Avec ces discours et plusieurs autres dont je vous rendrai compte à notre première vue, nous arrivâmes à la porte Saint-Bernard, où nous devions nous séparer. La Seine me demanda alors si je m'étois ennuyé avec elle, et comme je l'eus assurée que non: Quand vous retournerez, me dit-elle, trouver la bonne compagnie que vous avez laissée, ne viendrez-vous pas le long de mon rivage? Pour retourner, lui dis-je avec ma sincérité accoutumée, c'est une autre affaire; car, pour ne vous en point mentir, votre chemin est le plus long, et j'ai un peu plus d'impatience quand je vais à Carisatis que quand j'en reviens. La pauvre rivière comprit bien alors que si je l'avois suivie, c'étoit moins pour être avec elle que pour m'éloigner lentement de vous. Elle me quitta donc de dépit sans dire un seul mot davantage, et s'alla cacher toute honteuse sous le pont prochain. Pour moi, je me résolus de laisser passer l'eau sous le pont, et de venir vous écrire mon aventure. Si je ne l'ai pas écrite avec assez d'esprit, c'est que je garde tout ce que j'en ai pour écrire une lettre à Cicéron[ [346]. Ce Cicéron est un homme fâcheux, qui n'entend point raillerie; pour peu que vous vous relâchiez avec lui, il se plaint que vous le négligez, que vous écriviez bien mieux autrefois au commencement de votre connoissance, quand vous aspiriez à être de ses amis; et comme c'est un consul romain et le père de l'éloquence, il faut tâcher, s'il se peut, de le contenter. Laissez-le-moi traiter avec la cérémonie qu'il demande, et souvenez-vous qu'on fait festin aux étrangers, et qu'on ne donne à ses intimes amis que son ordinaire. Les belles paroles seront pour lui, et les sentiments tendres, respectueux et constants, pour vous et pour toute votre aimable compagnie.

RÉPONSE DE SAPHO A HERMINIUS (PELLISSON).

De Carisatis, le 10 octobre 1656.

Quand je vous fis la guerre de la négligence de vos billets, je ne pensois pas que vous en dussiez être sitôt corrigé.

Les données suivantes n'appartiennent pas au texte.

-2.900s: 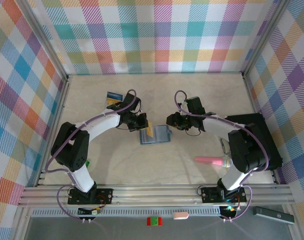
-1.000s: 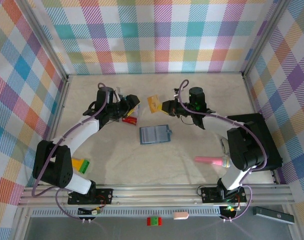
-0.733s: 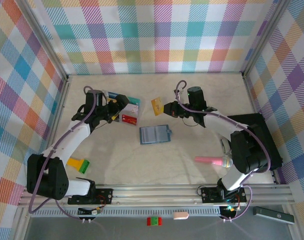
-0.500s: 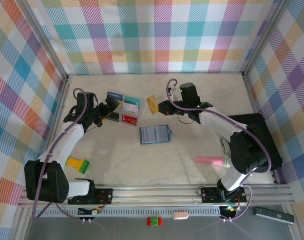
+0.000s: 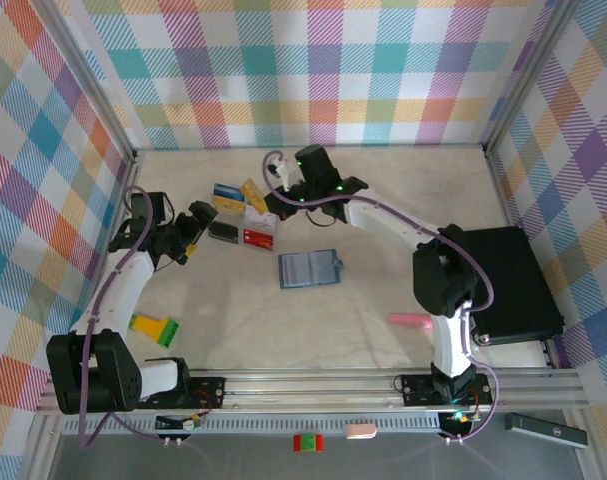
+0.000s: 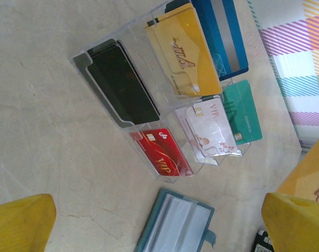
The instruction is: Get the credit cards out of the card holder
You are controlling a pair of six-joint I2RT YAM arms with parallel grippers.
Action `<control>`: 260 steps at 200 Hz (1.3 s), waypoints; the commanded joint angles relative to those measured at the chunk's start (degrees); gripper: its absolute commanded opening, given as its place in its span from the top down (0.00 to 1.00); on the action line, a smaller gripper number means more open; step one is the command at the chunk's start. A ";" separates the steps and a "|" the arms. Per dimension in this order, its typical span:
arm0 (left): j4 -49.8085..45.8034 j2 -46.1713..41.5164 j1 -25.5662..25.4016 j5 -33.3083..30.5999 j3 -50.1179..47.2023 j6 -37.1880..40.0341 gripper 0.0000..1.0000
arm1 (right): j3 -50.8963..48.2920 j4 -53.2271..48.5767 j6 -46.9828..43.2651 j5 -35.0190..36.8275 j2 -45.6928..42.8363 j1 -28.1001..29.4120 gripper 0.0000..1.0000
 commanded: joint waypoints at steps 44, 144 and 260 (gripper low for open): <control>-3.53 -1.32 1.37 2.08 -0.30 0.53 0.00 | 13.75 -4.41 -15.01 1.61 9.72 2.58 0.99; -7.11 -2.09 2.47 -2.41 -0.21 0.38 0.00 | 26.52 -4.48 -21.76 1.73 21.38 2.76 0.99; -7.72 -1.84 2.73 -2.16 -0.33 1.28 0.00 | 32.65 -7.08 -22.33 3.79 27.87 2.69 0.97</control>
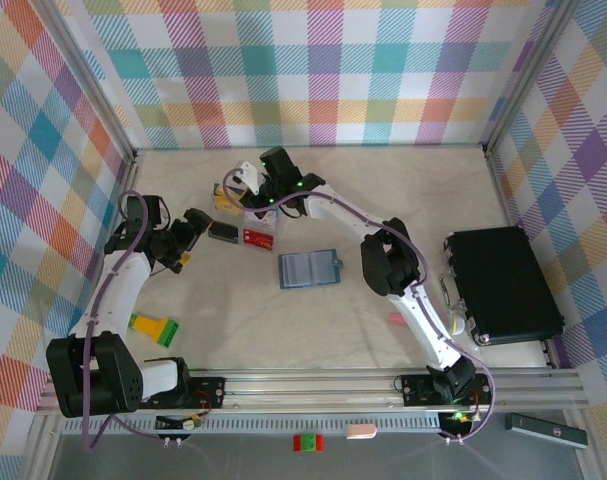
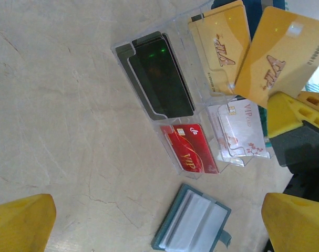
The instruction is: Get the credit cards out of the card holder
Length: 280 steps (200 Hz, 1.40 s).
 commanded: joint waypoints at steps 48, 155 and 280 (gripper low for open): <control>-1.97 -1.10 1.07 -0.19 -0.74 1.17 0.00 | 3.24 -1.68 -0.95 0.91 1.95 0.28 0.91; -1.96 -0.56 1.06 0.23 -0.62 1.54 0.00 | 4.96 -2.63 2.49 0.23 1.16 0.43 0.85; -0.32 -2.19 -3.00 -0.89 0.27 5.04 0.00 | -17.28 -2.89 22.32 2.32 -23.38 0.17 0.61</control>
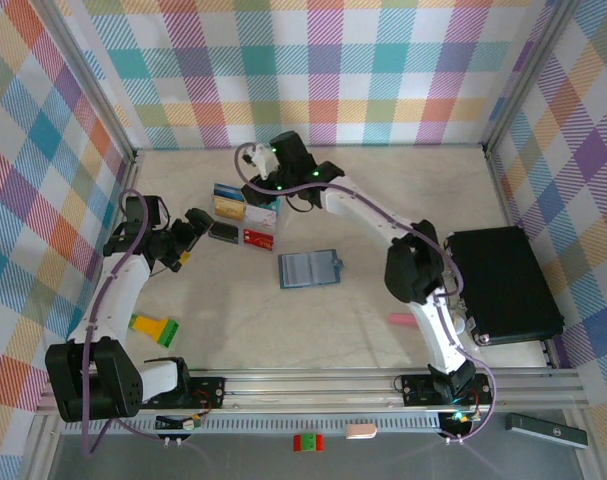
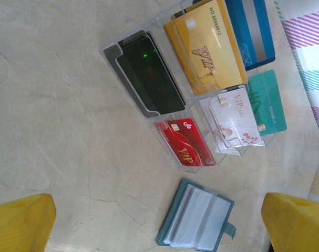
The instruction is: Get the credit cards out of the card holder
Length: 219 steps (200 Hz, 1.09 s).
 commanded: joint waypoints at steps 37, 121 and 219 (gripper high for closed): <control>-0.06 0.24 -6.20 -4.48 1.61 0.21 0.00 | -20.61 1.34 9.96 3.08 -16.04 -0.47 0.46; 2.38 4.80 -16.25 -11.07 4.37 -3.83 0.00 | -47.29 6.48 16.09 5.32 -29.45 -4.82 0.22; 3.62 7.43 -24.94 -16.41 4.90 -7.75 0.00 | -55.17 8.16 15.84 2.11 -31.08 -7.45 0.05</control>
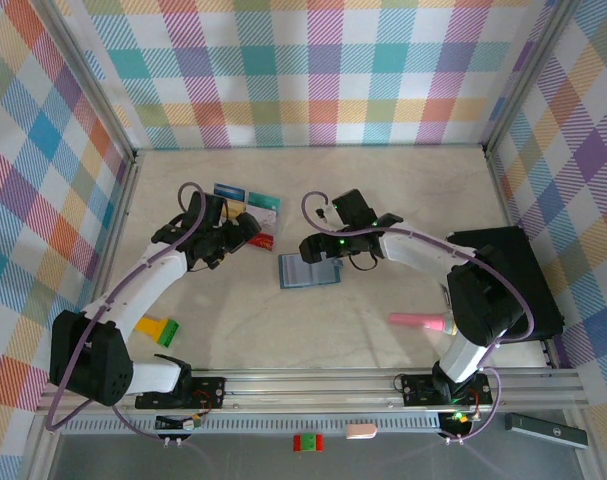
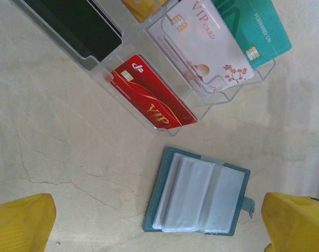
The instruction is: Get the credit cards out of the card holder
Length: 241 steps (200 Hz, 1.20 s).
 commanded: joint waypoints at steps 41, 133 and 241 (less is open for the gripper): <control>1.05 1.06 -1.98 -2.13 1.14 -1.61 0.00 | 0.43 -0.42 0.88 -1.60 -0.21 -0.89 0.05; -0.89 -1.38 -0.33 -5.21 -1.33 -2.17 0.00 | 9.29 -9.78 0.06 3.11 8.84 4.28 0.14; 0.60 -1.40 3.11 -2.17 -4.98 -2.97 0.00 | 20.68 -19.11 0.35 10.38 21.55 6.92 0.25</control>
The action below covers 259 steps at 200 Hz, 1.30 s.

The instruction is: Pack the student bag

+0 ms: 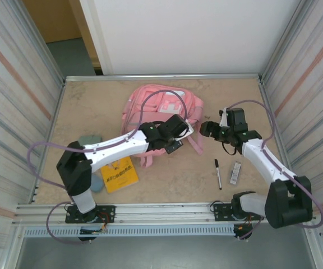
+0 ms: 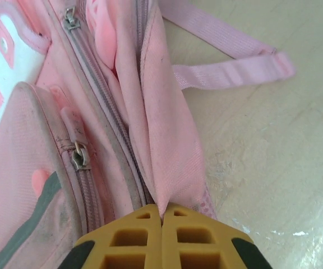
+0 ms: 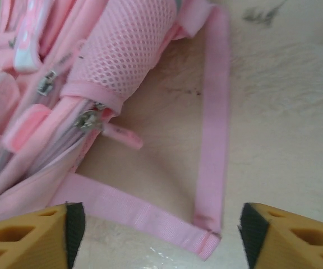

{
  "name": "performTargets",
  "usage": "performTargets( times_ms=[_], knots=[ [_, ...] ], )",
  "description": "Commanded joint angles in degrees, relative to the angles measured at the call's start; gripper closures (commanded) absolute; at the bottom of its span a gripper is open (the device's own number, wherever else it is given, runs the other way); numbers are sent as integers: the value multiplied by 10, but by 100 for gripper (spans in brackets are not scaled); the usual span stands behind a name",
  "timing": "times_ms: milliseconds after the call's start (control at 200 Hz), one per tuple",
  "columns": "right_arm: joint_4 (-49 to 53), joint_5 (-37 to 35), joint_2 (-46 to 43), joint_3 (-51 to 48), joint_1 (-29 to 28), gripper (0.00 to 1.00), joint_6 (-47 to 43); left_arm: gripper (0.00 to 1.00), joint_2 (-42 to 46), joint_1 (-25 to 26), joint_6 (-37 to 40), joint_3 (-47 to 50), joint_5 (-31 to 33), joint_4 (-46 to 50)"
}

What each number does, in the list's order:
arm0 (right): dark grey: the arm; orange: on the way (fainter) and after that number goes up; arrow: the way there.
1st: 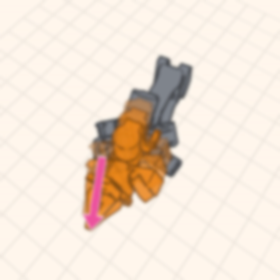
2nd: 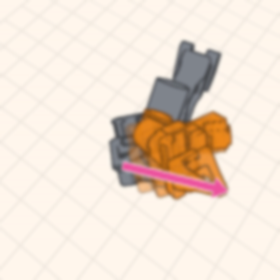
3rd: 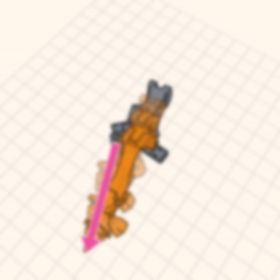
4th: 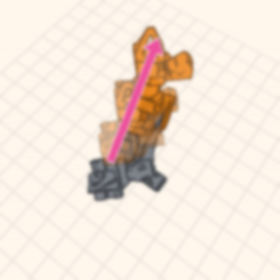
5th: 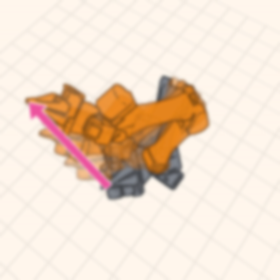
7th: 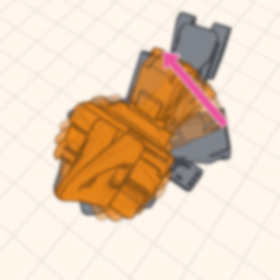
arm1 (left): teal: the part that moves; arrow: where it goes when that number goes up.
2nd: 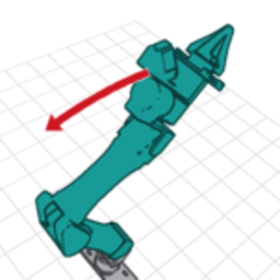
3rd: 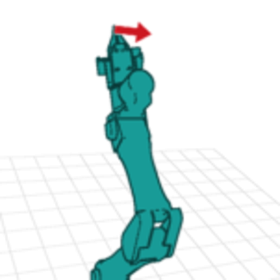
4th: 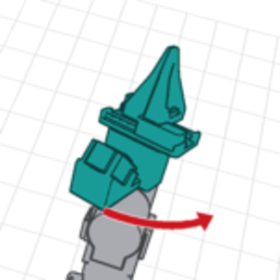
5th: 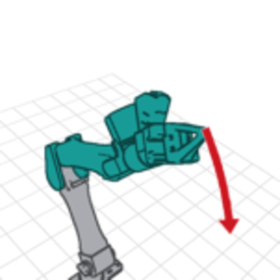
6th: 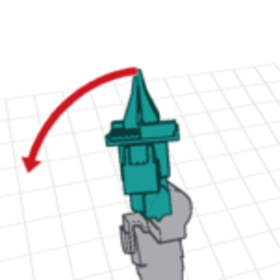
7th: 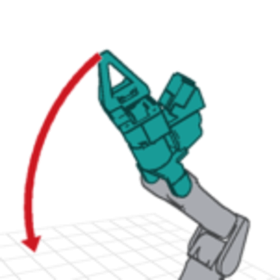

Cependant, il le faut avouer, ce que vous m'avez envoyé est si galant et si bien écrit, qu'on ne sait où prendre de l'esprit pour vous répondre. Ce n'est pas, comme vous savez, qu'il n'y en ait honnêtement dans la tête de Cléodamas, mais il ne m'en veut ni donner ni prêter. Pour l'aimable Mérigène[ [347], il n'y a pas encore assez longtemps que je le connois pour oser lui en emprunter; et pour Agélaste, elle dit qu'elle a affaire de tout ce qu'elle en a pour vous écrire, de sorte que je me trouve en un fort grand embarras. Si je savois qui vous a appris à parler à la Seine qui vous a si bien entretenu, je pourrois me servir du même maître, pour apprendre à vous écrire; car enfin on ne croiroit pas, à l'entendre, qu'elle vînt de Bourgogne, tant elle parle galamment et juste. Je voudrois bien savoir si toutes les autres rivières ont autant d'esprit que celle-là. Ce qui m'étonne, c'est que quand vous l'avez entretenue, elle n'avoit pas encore été à Paris. Elle n'a pourtant rien d'une provinciale, et je suis bien plus normande qu'elle n'est bourguignonne. Une autre fois, quand vous partirez de Carisatis, on ne vous plaindra plus tant, puisque vous vous en allez en si bonne compagnie.

J'ai pourtant à vous dire que la Seine, malgré vos avis, n'a pas laissé de nous envoyer ce matin un grand brouillard, mais il s'en est allé si vite qu'il ne nous a guère incommodés; c'est pourquoi ne lui en faites pas de reproches, au contraire, remerciez-la bien civilement, de la bonté qu'elle a de passer tous les jours devant mes fenêtres, elle, dis-je, qui seroit souhaitée en tant de beaux lieux, si on pensoit qu'elle y voulût aller. Priez-la aussi, je vous en conjure, s'il arrive qu'elle entende encore parler de moi dans les coches et dans les corbillarts, comme si j'étois un bel esprit,

De faire entendre en son murmure,

Que bel esprit est une injure,

Et que j'aimerois mieux être carpe ou merlan,

Que d'être bel esprit seulement pour un an.

Tout de bon, c'est le plus fâcheux métier du monde; et si la Seine savoit combien c'est une chose importune, elle ne s'amuseroit pas tant à gazouiller, de peur de devenir elle-même un bel esprit.